Virtually every industry depends on the distribution industry. Whether they work in the packaging, food service, healthcare, or cleaning industry, distributors are needed to ensure products from one organization reach their target — and ultimately the end customer — in the fastest, most cost-efficient manner possible.
However, over the next decade, the distribution industry will be reshaped. Moreover, because of the central role distributors play, many other industries will be affected as well.
Gretchen Freidrich, marketing manager for AFFLINK, a sales and marketing organization, cites 10 changes the industry can expect in the coming years:
1. There will be an introduction of new technologies that supplement or replace less-skilled human labor.
2. "On the other hand," adds Friedrich, "there will be a need for more skilled workers with higher educations to operate advancing technologies."
3. There will be short-term and long-term worker shortages resulting in the need to hire temporary workers and freelancers, as well as to allow staffers to work remotely.
4. Regulatory wage-level changes, such as increases in the minimum wage that may increase operating costs will happen.
5. Technology taxes, also known as "robot taxes," will be implemented to cover taxes customarily paid by employers and employees. "These robot taxes may also be designed to fund training programs to retrain workers," says Friedrich.

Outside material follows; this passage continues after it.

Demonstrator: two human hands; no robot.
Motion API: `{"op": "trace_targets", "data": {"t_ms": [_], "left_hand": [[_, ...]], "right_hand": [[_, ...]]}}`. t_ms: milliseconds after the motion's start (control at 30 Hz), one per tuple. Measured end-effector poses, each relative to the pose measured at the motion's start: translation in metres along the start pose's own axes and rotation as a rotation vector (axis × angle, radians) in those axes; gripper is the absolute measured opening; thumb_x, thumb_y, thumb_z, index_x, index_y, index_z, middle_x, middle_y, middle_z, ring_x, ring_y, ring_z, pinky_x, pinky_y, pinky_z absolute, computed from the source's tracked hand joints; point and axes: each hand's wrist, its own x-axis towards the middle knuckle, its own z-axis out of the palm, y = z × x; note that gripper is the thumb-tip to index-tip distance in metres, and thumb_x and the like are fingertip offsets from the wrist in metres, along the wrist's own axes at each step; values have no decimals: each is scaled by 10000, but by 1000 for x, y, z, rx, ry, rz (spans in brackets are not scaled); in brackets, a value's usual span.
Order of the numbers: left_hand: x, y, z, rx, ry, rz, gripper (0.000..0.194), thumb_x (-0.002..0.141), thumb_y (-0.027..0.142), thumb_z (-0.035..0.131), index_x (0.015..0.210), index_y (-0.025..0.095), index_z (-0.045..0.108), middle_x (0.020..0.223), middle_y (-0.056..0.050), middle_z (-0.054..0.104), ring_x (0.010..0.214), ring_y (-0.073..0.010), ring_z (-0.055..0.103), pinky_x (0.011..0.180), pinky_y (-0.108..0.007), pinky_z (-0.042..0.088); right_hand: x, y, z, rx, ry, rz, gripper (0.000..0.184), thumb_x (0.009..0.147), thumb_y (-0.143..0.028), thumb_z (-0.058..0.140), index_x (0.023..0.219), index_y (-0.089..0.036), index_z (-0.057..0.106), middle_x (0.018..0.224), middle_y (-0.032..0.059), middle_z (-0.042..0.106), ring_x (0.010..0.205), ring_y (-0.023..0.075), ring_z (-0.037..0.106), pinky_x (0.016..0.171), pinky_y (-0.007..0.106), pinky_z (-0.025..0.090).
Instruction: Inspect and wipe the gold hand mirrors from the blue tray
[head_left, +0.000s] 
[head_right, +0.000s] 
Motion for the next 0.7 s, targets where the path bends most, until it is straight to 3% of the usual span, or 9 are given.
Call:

6. Businesses must create the ability to adjust quickly to extreme weather events, often the result of climate change.
7. Delivery of products through national distribution partnerships and membership organizations will increase, rather than one distributor tasked with delivering all products to its own customers.

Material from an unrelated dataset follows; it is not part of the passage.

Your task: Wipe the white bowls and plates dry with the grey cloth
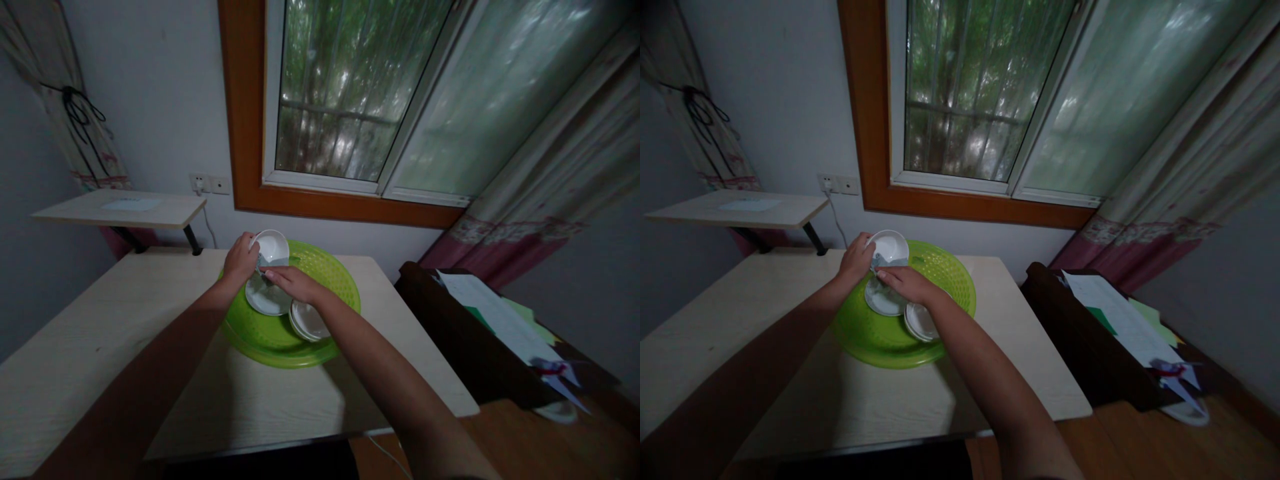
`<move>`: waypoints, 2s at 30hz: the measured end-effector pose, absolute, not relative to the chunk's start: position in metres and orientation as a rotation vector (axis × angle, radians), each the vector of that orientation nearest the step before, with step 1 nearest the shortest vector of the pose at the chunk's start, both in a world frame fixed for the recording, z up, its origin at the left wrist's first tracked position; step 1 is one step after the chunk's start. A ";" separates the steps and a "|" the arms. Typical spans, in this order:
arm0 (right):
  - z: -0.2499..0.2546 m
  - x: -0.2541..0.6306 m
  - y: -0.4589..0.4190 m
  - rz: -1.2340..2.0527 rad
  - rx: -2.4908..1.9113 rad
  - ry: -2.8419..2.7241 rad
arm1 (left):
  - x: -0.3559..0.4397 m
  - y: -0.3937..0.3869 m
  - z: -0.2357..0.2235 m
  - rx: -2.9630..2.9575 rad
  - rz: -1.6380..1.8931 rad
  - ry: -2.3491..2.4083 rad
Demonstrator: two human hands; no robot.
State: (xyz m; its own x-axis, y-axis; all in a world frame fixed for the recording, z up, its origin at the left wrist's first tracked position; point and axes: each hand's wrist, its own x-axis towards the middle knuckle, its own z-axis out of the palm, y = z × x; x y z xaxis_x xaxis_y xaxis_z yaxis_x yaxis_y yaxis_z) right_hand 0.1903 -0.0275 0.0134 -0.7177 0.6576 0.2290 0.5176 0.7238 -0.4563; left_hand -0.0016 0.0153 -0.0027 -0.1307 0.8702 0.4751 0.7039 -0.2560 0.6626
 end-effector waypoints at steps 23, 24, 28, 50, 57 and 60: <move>0.013 0.186 -0.024 -0.019 -0.875 -2.765 | 0.000 0.020 -0.008 1.983 1.255 1.773; 0.011 0.186 -0.024 0.011 -0.840 -2.751 | 0.000 0.020 -0.008 1.977 1.250 1.766; 0.002 0.185 -0.022 0.008 -0.777 -2.696 | 0.001 0.022 -0.010 1.929 1.219 1.692; 0.002 0.187 -0.027 -0.398 -1.120 -2.478 | 0.004 0.014 -0.002 1.902 1.287 1.652; 0.009 0.188 -0.027 -0.318 -1.014 -2.636 | -0.001 0.020 -0.006 1.810 1.328 1.789; 0.009 0.189 -0.025 -0.212 -0.911 -2.675 | -0.001 0.021 -0.007 1.795 1.333 1.797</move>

8. There will be a much greater focus on sustainability in business operations.
9. There will be technology-based shifts that require distributors to change business models quickly.
10. Also watch for regulatory shifts impacting the delivery of products across borders.
"Interestingly, some studies indicate that workers in the distribution industry are more aware of these evolving changes than their employers," Friedrich adds. "This may mean that some employers are holding on to old business models that simply may not work much longer."